Soweit der Antrag der Minderheit indirekt die Möglichkeit zur Restrukturierung von Unternehmen einschränkt, geht er von einer interventionistischen Wirtschaftsordnung aus und beschneidet die Eigenverantwortung der Wirtschaft für die weitere Entwicklung. Ich möchte auch darauf hinweisen, dass die Bestimmungen des geltenden Rechtes über Massenentlassungen, also die Artikel 335d und folgende des Obligationenrechtes, auch im Bereich des neuen Fusionsgesetzes weiterhin anwendbar sind. Das heisst, dass Unternehmen, die vor, anlässlich oder nach der Durchführung einer Fusion Massenentlassungen vornehmen müssen, zwingend die allgemeinen Vorschriften des Obligationenrechtes beachten müssen. Das bedeutet insbesondere, dass es bereits heute eine Pflicht zur Konsultation der Arbeitnehmervertretung gibt, wenn infolge einer Fusion Massenentlassungen beabsichtigt werden.
Soweit man aber über das heutige Recht hinausgehen und eine Pflicht zur Erstellung eines Sozialplanes vorsehen will, muss man beachten, dass diese Forderung in keinem relevanten Zusammenhang mit dem Fusionsgesetz steht.
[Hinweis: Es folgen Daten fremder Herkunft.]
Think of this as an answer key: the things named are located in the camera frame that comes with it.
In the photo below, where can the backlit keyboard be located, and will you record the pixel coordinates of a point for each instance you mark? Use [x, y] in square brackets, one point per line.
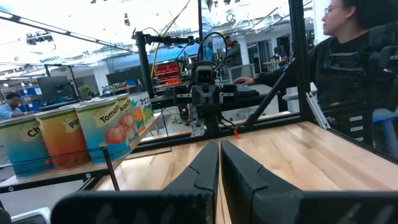
[248, 91]

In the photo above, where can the red clip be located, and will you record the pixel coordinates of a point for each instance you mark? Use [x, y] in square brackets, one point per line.
[237, 133]

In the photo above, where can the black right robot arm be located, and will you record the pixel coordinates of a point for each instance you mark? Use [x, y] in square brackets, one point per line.
[213, 127]

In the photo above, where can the dark computer monitor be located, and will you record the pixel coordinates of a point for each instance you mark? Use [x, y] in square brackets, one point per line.
[54, 88]

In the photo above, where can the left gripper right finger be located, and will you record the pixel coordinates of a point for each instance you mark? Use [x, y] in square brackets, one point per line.
[295, 208]

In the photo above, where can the person's hand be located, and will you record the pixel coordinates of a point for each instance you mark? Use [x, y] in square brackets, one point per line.
[244, 81]

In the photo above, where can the red storage bins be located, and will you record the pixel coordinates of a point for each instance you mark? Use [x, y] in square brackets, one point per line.
[168, 73]

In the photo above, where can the person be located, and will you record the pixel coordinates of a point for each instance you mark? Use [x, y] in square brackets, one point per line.
[11, 107]
[232, 51]
[339, 18]

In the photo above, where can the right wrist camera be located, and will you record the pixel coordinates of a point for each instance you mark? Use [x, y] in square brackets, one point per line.
[206, 74]

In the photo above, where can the blue cherries can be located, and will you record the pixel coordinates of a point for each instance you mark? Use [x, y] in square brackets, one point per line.
[21, 149]

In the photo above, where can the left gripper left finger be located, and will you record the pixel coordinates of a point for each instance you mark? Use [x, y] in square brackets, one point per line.
[155, 208]

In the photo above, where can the peaches can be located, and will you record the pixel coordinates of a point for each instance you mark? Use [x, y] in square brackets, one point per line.
[128, 119]

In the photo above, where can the orange pineapple can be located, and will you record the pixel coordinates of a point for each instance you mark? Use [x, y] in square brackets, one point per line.
[62, 140]

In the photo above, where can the mixed fruit can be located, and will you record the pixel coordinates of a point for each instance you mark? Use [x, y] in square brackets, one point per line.
[144, 99]

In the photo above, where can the small green potted plant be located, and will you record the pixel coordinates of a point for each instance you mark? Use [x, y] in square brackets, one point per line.
[84, 91]

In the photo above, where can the black aluminium rig frame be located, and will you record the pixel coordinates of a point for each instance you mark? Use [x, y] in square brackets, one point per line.
[298, 62]

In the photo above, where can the tomatoes can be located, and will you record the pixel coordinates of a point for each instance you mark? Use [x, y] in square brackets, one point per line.
[102, 130]

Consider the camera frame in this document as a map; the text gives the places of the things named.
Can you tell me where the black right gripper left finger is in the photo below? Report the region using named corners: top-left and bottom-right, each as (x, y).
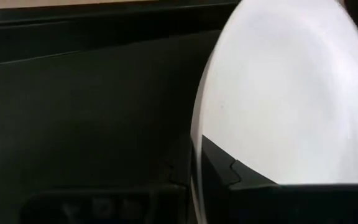
top-left (153, 136), bottom-right (196, 224)

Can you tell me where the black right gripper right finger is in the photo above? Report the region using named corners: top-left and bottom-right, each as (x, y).
top-left (200, 134), bottom-right (280, 224)

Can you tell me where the white round plate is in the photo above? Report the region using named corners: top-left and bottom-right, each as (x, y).
top-left (190, 0), bottom-right (358, 224)

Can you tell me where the black plastic tray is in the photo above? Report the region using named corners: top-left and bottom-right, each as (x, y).
top-left (0, 0), bottom-right (358, 224)

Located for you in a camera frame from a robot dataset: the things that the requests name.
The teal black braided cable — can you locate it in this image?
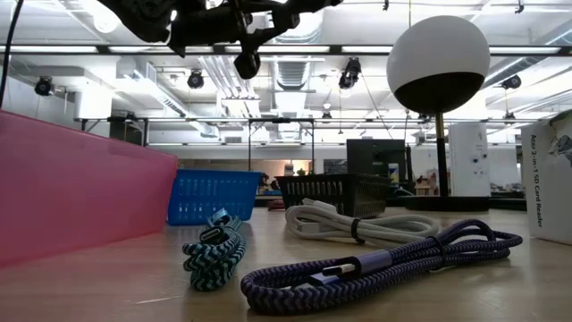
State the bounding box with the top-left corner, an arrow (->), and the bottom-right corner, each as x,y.
181,208 -> 248,292

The purple braided cable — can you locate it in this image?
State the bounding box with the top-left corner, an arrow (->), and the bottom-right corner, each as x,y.
240,217 -> 524,317

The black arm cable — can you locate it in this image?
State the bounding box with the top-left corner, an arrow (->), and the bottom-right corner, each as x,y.
0,0 -> 24,109

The white black globe lamp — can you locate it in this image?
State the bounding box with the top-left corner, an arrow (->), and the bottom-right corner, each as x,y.
386,15 -> 492,214

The white card reader box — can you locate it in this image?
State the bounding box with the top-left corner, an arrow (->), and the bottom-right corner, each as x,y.
520,109 -> 572,246

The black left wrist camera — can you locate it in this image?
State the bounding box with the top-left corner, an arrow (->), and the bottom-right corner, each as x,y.
232,49 -> 262,81

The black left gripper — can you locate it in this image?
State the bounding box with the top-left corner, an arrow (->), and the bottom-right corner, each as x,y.
167,0 -> 345,58

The black ceiling camera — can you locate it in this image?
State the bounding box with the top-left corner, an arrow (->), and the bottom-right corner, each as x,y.
34,75 -> 55,97
338,57 -> 362,90
500,73 -> 523,91
187,69 -> 206,89

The white pillar cabinet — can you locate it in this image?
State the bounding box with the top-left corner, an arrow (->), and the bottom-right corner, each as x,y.
448,123 -> 492,199

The black computer monitor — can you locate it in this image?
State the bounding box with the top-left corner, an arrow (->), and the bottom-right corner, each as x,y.
346,139 -> 407,183

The pink plastic bin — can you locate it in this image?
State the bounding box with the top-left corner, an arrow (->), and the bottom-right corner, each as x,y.
0,109 -> 179,269

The white coiled cable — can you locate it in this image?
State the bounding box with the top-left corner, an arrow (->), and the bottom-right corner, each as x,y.
284,198 -> 442,250

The black plastic basket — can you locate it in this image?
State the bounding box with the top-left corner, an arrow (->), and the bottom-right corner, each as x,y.
274,173 -> 392,219

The blue plastic basket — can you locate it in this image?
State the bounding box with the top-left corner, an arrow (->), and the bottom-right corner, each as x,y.
167,168 -> 264,227

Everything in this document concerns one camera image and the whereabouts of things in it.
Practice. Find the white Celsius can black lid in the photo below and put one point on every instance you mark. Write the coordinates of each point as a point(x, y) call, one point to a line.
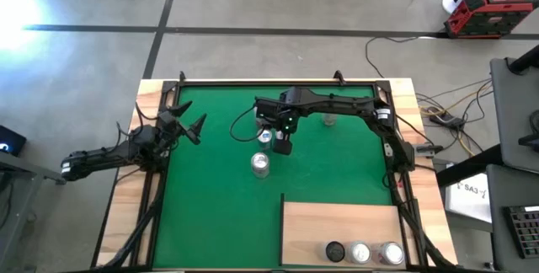
point(335, 251)
point(329, 120)

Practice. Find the white SA3 label sheet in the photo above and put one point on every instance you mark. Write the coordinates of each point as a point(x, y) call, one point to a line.
point(467, 203)

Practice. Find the black desk device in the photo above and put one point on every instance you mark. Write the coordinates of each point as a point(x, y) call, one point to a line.
point(531, 138)

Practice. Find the grey metal bench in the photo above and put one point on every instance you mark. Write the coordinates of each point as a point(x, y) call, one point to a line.
point(38, 172)

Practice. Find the light wooden board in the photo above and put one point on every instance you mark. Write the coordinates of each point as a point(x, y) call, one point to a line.
point(320, 222)

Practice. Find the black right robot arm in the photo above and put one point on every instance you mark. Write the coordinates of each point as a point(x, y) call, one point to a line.
point(337, 102)

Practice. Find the black power strip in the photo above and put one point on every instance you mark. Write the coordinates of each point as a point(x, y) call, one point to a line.
point(444, 118)

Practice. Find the red black tool case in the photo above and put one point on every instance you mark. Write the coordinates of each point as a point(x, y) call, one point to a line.
point(488, 16)

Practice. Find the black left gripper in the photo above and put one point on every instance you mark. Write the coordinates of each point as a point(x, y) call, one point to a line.
point(168, 132)

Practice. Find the black device blue light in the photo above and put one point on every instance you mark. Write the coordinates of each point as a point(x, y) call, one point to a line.
point(12, 138)

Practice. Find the grey desk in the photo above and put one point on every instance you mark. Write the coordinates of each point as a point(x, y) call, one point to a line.
point(513, 108)
point(518, 180)

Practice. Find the silver red soda can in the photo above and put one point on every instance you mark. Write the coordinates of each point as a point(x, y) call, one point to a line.
point(391, 253)
point(359, 252)

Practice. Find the black table clamp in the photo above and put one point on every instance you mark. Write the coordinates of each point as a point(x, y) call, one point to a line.
point(338, 77)
point(182, 77)

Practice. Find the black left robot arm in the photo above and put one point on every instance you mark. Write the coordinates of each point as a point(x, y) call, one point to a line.
point(97, 159)

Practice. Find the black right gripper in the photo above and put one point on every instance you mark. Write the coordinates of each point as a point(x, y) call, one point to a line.
point(282, 108)

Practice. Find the backlit black keyboard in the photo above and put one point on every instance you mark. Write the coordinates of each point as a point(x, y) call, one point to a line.
point(524, 231)

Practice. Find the silver Diet Coke can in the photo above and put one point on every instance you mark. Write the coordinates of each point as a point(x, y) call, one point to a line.
point(259, 161)

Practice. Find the green table mat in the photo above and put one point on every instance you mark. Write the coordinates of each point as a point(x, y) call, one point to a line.
point(210, 222)

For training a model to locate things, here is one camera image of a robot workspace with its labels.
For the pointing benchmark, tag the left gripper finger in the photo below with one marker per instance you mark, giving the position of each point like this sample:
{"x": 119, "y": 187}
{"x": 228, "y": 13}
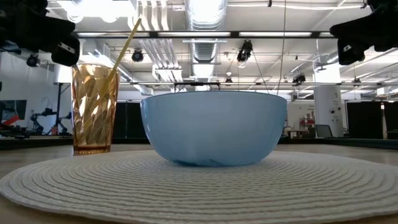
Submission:
{"x": 49, "y": 28}

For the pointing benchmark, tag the red bar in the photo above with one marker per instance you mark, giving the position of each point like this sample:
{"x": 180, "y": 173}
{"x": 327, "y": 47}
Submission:
{"x": 12, "y": 120}

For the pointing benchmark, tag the grey office chair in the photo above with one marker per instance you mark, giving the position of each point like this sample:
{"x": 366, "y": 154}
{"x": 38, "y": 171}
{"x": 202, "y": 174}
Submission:
{"x": 323, "y": 131}

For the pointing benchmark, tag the silver ventilation duct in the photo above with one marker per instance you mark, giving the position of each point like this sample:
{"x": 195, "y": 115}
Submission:
{"x": 205, "y": 51}

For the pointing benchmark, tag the dark wall monitor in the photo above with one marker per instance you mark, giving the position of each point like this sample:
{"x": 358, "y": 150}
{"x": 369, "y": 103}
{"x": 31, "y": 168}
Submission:
{"x": 18, "y": 107}

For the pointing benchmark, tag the slanted silver duct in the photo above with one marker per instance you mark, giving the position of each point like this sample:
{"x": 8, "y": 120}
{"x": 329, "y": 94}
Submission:
{"x": 331, "y": 59}

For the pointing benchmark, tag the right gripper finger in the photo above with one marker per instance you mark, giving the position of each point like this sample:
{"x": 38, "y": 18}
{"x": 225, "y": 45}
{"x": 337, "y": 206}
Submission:
{"x": 357, "y": 29}

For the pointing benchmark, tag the black hanging bracket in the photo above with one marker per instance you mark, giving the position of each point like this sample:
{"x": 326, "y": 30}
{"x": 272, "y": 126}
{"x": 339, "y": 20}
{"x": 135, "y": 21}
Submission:
{"x": 197, "y": 83}

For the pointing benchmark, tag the blue bowl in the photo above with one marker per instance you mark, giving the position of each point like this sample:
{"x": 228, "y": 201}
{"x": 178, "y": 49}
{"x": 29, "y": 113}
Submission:
{"x": 214, "y": 127}

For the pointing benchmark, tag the black cabinet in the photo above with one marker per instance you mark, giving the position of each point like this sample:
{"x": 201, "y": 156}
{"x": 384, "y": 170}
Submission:
{"x": 124, "y": 119}

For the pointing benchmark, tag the yellow straw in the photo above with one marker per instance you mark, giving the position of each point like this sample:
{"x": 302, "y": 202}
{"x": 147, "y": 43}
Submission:
{"x": 126, "y": 43}

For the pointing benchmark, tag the black background robot arm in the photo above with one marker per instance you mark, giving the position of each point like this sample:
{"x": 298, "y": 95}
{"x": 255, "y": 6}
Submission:
{"x": 46, "y": 112}

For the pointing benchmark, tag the black ceiling spotlight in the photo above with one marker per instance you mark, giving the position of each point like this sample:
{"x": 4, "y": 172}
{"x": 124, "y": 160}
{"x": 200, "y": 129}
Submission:
{"x": 299, "y": 79}
{"x": 245, "y": 49}
{"x": 137, "y": 56}
{"x": 32, "y": 60}

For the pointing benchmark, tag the white pillar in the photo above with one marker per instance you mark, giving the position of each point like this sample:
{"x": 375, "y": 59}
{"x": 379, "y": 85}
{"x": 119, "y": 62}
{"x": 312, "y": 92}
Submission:
{"x": 328, "y": 105}

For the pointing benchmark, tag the black partition panel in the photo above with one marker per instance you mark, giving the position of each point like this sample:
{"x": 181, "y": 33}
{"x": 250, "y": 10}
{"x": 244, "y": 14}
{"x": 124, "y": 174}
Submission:
{"x": 363, "y": 119}
{"x": 391, "y": 119}

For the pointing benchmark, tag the amber faceted plastic cup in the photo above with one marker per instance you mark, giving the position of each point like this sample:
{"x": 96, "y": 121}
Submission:
{"x": 91, "y": 124}

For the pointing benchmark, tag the black post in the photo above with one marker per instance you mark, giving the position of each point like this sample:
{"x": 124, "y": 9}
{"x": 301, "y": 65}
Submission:
{"x": 59, "y": 102}

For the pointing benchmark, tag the white woven round placemat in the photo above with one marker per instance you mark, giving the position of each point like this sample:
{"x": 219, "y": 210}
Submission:
{"x": 199, "y": 193}
Vielmehr handelt es sich hier um eine Grundsatzfrage, die für alle Massenentlassungen gleich beantwortet werden soll. Für die Betroffenen spielt es nämlich keine Rolle, ob Entlassungen im Nachgang zu einer Fusion ausgesprochen werden oder ob es aus ganz anderen Gründen zu einer Massenentlassung kommt.
Ich weise auch darauf hin, dass die meisten bekannten Fusionen eben gerade nicht zu Massenentlassungen geführt haben, während die meisten Massenentlassungen in der Wirtschaft in keinem Zusammenhang mit einer Fusion standen.
Wenn man also die Frage der Sozialplanpflicht bei Massenentlassungen angehen will, muss man dies ausserhalb des Fusionsgesetzes tun, und zwar in einer allgemeinen Art und Weise. Entsprechende Arbeiten sind im Bundesamt für Justiz im Gange.
Ich bitte Sie also, den Antrag der Minderheit abzulehnen und der Mehrheit zu folgen.